The Slyder Farm and Family – Before, During and After the Battle of Gettysburg
The John Slyder farm of 88 acres was nestled at the base of Big Round Top, not far from the farm of George Rose. Slyder purchased the farm in 1849. In 1852 he built the stone house that stands today. Slyder was of German heritage. His farm and buildings were tidy and well constructed. His wife Catherine, was the sister of Lydia Leister, whose small farmhouse on the Taneytown Road would become the headquarters for the Army of the Potomac during the battle. The couple had five children by the time the war came to
Gettysburg. It was not ideal farmland. The soil is claylike and filled with granite boulders, but Slyder made the most of it. He had 2 horses, 5 milk cows, 4 cattle, 16 swine, chickens, meadows, an orchard and abundant timber on the slopes of Big Round Top. Like many of the farmers in the area, Slyder did not earn his living solely from farming. He was a skilled blacksmith and carpenter, and his farm included a blacksmith shop. Daily life on a farm like the Slyder’s was rewarding but the work was physical, hard, and continuous. There were fences to be built, animals to be cared for, blacksmithing, cows to be milked, grain to be cut, fruit to be canned, wheat to be threshed, grain to be sacked – the list went on and on, the rhythm of life changed only by the seasons. But then the war came to Gettysburg and the Slyders farm fell between the opposing armies. They were advised to leave their farm for safety. If you were John or Catherine, what would you do? This was your home, your life, everything you had worked for. Now, it was all in jeopardy. All across the battlefield other farm families were confronting the same gut wrenching decision. Most, like the Slyder’s, chose safety and left their farms. It was the right choice for the Slyders for on July 2 the battle would sweep directly through their farm. Union sharpshooters would use Slyder’s walls and buildings for cover to fire upon advancing Confederates.

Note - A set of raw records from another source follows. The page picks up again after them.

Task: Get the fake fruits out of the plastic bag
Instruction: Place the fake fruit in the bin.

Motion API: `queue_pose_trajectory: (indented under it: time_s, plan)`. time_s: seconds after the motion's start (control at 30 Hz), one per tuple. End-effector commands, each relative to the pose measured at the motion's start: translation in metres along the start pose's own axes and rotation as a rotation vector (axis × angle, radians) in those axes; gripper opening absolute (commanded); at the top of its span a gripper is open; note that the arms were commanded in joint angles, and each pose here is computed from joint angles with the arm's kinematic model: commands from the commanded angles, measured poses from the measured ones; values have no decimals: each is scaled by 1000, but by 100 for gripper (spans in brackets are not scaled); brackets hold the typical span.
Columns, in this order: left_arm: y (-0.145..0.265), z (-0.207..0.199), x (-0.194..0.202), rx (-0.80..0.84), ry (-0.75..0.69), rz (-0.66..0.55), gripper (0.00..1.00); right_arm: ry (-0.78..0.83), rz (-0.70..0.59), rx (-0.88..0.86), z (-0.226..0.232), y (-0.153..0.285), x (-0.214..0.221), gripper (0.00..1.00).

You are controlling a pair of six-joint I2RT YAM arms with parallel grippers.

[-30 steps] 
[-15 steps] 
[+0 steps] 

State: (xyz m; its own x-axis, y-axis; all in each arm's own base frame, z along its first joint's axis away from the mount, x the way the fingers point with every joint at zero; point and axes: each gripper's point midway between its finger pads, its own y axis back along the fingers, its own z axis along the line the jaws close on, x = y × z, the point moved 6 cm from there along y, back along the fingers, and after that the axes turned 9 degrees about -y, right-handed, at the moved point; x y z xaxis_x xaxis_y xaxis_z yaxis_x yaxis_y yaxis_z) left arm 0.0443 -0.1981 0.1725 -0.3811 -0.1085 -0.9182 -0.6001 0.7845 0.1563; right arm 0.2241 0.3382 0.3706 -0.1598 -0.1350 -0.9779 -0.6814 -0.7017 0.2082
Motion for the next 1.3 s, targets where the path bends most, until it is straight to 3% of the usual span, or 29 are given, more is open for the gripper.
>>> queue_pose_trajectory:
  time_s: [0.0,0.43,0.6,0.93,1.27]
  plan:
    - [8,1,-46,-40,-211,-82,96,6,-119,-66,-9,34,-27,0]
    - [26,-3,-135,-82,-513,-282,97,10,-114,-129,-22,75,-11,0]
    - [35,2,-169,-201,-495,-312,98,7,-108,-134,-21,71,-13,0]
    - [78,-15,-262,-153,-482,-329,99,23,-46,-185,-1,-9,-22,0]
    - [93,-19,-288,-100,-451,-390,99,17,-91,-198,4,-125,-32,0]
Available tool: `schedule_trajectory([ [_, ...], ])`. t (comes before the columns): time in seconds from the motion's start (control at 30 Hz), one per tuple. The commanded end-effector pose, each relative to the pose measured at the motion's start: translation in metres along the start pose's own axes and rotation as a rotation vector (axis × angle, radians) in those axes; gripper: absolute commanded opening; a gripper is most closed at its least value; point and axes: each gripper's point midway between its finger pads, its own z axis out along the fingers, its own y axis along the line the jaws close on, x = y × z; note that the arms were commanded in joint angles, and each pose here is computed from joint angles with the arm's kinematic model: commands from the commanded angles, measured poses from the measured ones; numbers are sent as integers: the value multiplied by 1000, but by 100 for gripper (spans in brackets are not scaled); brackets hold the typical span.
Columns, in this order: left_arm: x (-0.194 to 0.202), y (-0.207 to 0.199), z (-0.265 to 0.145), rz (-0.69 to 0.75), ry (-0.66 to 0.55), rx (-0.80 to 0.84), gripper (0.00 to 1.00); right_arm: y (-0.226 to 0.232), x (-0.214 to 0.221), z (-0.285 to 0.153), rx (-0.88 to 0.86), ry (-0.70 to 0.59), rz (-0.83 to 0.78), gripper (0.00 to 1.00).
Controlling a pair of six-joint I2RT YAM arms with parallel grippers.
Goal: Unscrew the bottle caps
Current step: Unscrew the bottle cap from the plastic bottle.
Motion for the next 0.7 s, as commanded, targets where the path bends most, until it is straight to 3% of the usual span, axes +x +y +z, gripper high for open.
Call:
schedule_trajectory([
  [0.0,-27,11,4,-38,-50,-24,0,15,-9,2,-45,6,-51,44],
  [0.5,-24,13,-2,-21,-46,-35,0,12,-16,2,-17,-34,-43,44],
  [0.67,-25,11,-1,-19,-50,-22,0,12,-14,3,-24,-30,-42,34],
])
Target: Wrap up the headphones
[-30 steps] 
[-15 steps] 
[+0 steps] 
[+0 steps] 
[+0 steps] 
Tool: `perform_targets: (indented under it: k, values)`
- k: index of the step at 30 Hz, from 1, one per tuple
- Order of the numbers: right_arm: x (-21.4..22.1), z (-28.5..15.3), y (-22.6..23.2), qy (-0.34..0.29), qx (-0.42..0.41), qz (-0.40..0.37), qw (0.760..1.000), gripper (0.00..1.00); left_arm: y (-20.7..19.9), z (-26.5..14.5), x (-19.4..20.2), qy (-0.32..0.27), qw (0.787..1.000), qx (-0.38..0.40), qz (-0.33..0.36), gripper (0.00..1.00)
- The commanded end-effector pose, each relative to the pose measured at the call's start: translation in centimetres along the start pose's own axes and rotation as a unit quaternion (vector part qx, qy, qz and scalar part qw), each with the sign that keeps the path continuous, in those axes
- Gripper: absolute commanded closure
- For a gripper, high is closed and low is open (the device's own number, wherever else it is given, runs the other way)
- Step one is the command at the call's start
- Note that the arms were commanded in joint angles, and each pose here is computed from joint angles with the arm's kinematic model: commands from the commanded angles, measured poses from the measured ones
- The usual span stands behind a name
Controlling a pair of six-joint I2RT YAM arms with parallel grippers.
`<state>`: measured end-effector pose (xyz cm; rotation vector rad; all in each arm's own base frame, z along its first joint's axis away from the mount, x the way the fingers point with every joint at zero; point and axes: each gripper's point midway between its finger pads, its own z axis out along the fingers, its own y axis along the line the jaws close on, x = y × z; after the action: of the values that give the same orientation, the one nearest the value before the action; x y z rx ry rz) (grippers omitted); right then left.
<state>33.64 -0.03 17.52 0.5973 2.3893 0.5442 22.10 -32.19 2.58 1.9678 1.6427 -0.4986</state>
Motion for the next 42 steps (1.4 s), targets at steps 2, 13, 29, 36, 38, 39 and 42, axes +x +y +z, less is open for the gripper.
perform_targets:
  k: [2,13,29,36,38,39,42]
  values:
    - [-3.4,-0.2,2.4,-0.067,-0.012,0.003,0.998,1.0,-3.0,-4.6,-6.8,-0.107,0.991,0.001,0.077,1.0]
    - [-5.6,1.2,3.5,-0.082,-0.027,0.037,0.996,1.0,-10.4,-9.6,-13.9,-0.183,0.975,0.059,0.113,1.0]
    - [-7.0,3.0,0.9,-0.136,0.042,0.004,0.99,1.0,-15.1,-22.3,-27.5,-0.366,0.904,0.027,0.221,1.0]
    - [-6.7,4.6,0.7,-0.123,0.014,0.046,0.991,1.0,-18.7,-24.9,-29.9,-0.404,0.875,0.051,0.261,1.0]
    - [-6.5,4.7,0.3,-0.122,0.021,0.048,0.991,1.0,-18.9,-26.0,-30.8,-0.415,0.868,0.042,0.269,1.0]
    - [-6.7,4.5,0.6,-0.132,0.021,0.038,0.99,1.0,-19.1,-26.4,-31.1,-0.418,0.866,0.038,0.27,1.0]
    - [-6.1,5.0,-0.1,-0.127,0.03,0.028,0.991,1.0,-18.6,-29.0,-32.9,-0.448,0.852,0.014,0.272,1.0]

The battle changed the Slyders lives as it did the lives of so many civilians who lived in and around Gettysburg. That story and the story of the Slyders life on their “Granite farm” in the years and weeks before and after the battle is the subject of our last Battle Experience program of the 150th anniversary. Rangers Barb Sanders, Chris Gwinn and Caitlin Kostic
will lead this hands-on special program from 10 a.m. to noon. To participate, park along South Confederate Avenue and follow the trail to the 1st Vermont Cavalry monument where the rangers will meet you. From this point, you will walk a quarter-mile down the old trail to the Slyder farm. You will learn about the Slyders and the battle that impacted their lives, but you will also have the chance to participate in some of the chores that were part of the family’s daily routine. This is not a passive program!
The Slyder farm seems little changed from 1863. Tucked away from the main avenues of the battlefield it is quiet and serene, yet the echoes of the family that lived here and the battle that changed their lives can still be felt.
July 4 will be the final day of our special 150th anniversary programming. We hope you can join us.